1. Tiene una imagen de marca diversa. O sea, que la imagen externa sea diversa y también incluyente, y al tiempo que sea coherente con las acciones que se practican de forma interna.

dos. Cuenta con una misión potente. Resulta imprescindible tener una responsabilidad clave en los productos o bien servicios, mas singularmente un extra word para asistir a otras comunidades. Recuerda que una de sus peculiaridades es apreciar mudar al planeta, incluyendo al laboral.

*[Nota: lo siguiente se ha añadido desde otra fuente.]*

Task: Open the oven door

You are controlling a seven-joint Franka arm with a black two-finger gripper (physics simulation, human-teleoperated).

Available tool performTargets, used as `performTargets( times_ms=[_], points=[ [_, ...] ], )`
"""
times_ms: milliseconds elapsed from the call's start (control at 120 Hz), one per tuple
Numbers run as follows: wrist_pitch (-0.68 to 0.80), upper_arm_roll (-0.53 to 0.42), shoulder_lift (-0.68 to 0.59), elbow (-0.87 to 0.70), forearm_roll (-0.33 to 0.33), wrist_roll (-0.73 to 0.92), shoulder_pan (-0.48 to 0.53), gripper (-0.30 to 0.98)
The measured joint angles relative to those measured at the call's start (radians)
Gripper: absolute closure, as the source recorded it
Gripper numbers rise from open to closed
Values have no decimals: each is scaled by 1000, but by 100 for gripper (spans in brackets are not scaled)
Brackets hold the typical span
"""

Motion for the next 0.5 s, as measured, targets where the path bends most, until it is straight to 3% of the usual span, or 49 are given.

tres. Sé flexible. Ellos procuran flexibilidad en todos y cada uno de los aspectos, desde horarios de trabajo alterables, vacaciones ilimitadas hasta trabajo por proyectos. Que el recurso humano tenga verdaderamente un cómputo en lo que se refiere a su vida profesional y personal es esencial.

cuatro. Olvida las jerarquías. Las nuevas generaciones desean más una estructura horizontal que vertical, donde prevalezca el liderazgo inclusivo y transformacional, y que existan siempre y en toda circunstancia canales de comunicación abiertos. Que se valore la contribución real de los cooperadores para ellos es principal.

Claramente, la integración y retención de talento joven es un factor clave para las compañías, mas si no rompemos con nuestro paradigma de que son el oponente a vencer, y si no fomentamos desde lo más alto de la organización esta política o bien estrategias de programas que lo estimulen, dejaremos de ser atractivos.
Es esencial que en esta tarea no perdamos el foco de qué pasa con el resto de los cooperadores, por el hecho de que entonces tendríamos un inconveniente mayor. Lo mejor que podemos hacer es ser multigeneracionales, y intentar dar contestación a las necesidades y demandas que cada uno de ellos tiene. Recordemos que una diversidad generacional bien gestionada es homónimo de riqueza, singularmente en ideas y soluciones.

Dime qué generación eres y te afirmaré de qué forma te desarrollas laboralmente

Baby Boomers (1946-1964)

Trabajan duro para tener un buen retiro. Son tradicionales y valoran la productividad; consideran esencial el reconocimiento. Son plenamente equivalentes.

Generación X (1965-1979)

Son emprendedores y también independientes, y están enfocados en resultados. Procuran ser reconocidos por sus logros, con lo que desean reconocimiento de su trabajo. Pretenden opciones para su desarrollo profesional y esquemas flexibles de trabajo. Aprender y amoldarse son ciertas de sus primordiales cualidades. Son independientes, disfrutan de libertad para seleccionar y admiten la diversidad; vivieron la llegada del Internet con lo que son considerados inmigrantes digitales.

Generación Millennial (1980-2000)

Tienen un alto interés por invertir en sus vidas personales, procuran trascender en su rol en las organizaciones. Los estimulan los desafíos y entornos de trabajo creativos y agradables. Requieren opciones para participar en acciones de Responsabilidad Social, de forma continua están en pos de retroalimentación y de un cómputo de vida. Son multitareas y no conciben una vida sin tecnología. El emprender es una de sus primordiales inquietudes.

Generación Z (2001 – 2010)

Son nativos digitales. Se le considera una generación consumista, fatalista, impetuosa y desconfiada del gobierno. Su leimotiv es “Trabajar para vivir y no vivir para trabajar”. La educación y el trabajo juegan un papel poco esencial en sus vidas, puesto que no los consideran como un medio de supervivencia, no obstante valoran más la inteligencia y el conocimiento sobre la tecnología.